---------- STORED DATA
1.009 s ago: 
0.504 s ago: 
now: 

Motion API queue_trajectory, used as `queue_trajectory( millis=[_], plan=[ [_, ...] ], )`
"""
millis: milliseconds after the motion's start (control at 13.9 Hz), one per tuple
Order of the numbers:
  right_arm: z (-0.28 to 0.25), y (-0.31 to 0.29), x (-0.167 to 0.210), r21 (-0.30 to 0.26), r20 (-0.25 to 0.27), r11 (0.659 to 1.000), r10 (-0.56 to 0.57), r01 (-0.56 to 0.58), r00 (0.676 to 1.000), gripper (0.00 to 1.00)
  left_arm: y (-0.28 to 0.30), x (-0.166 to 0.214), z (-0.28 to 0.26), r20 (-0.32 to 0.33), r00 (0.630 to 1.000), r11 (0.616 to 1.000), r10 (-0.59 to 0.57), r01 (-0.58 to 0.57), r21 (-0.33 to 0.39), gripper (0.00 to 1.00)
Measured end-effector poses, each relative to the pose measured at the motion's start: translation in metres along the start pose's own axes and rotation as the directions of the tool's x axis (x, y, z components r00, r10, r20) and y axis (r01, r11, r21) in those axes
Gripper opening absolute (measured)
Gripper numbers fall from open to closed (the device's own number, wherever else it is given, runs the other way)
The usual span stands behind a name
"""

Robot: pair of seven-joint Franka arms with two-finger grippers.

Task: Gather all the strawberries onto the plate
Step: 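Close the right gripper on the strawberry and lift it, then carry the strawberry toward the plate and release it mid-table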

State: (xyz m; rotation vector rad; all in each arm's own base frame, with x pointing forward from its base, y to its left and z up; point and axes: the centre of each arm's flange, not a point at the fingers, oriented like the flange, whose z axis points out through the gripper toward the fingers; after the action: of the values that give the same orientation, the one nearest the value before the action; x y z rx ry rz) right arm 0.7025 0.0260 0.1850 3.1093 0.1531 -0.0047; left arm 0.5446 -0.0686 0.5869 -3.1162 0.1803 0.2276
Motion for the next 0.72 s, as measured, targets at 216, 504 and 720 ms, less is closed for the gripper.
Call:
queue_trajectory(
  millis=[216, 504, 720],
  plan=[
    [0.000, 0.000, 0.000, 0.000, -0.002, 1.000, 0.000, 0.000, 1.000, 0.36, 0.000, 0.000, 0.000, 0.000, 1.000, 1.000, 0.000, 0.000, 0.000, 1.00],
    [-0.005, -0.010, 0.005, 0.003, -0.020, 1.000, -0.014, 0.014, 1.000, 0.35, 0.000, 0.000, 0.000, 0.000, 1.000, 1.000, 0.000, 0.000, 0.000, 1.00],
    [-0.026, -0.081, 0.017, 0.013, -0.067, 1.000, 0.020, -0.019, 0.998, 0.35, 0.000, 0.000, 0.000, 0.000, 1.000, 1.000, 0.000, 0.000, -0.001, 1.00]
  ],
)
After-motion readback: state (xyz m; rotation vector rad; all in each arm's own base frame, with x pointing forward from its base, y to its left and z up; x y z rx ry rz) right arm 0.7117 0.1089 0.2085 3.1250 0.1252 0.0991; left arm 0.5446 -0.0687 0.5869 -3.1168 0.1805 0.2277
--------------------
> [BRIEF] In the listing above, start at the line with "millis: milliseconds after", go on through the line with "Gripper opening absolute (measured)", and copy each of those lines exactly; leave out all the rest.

> [REPLY TO THE TASK]
millis: milliseconds after the motion's start (control at 13.9 Hz), one per tuple
Order of the numbers:
  right_arm: z (-0.28 to 0.25), y (-0.31 to 0.29), x (-0.167 to 0.210), r21 (-0.30 to 0.26), r20 (-0.25 to 0.27), r11 (0.659 to 1.000), r10 (-0.56 to 0.57), r01 (-0.56 to 0.58), r00 (0.676 to 1.000), gripper (0.00 to 1.00)
  left_arm: y (-0.28 to 0.30), x (-0.166 to 0.214), z (-0.28 to 0.26), r20 (-0.32 to 0.33), r00 (0.630 to 1.000), r11 (0.616 to 1.000), r10 (-0.59 to 0.57), r01 (-0.58 to 0.57), r21 (-0.33 to 0.39), gripper (0.00 to 1.00)
Measured end-effector poses, each relative to the pose measured at the motion's start: translation in metres along the start pose's own axes and rotation as the directions of the tool's x axis (x, y, z components r00, r10, r20) and y axis (r01, r11, r21) in those axes
Gripper opening absolute (measured)

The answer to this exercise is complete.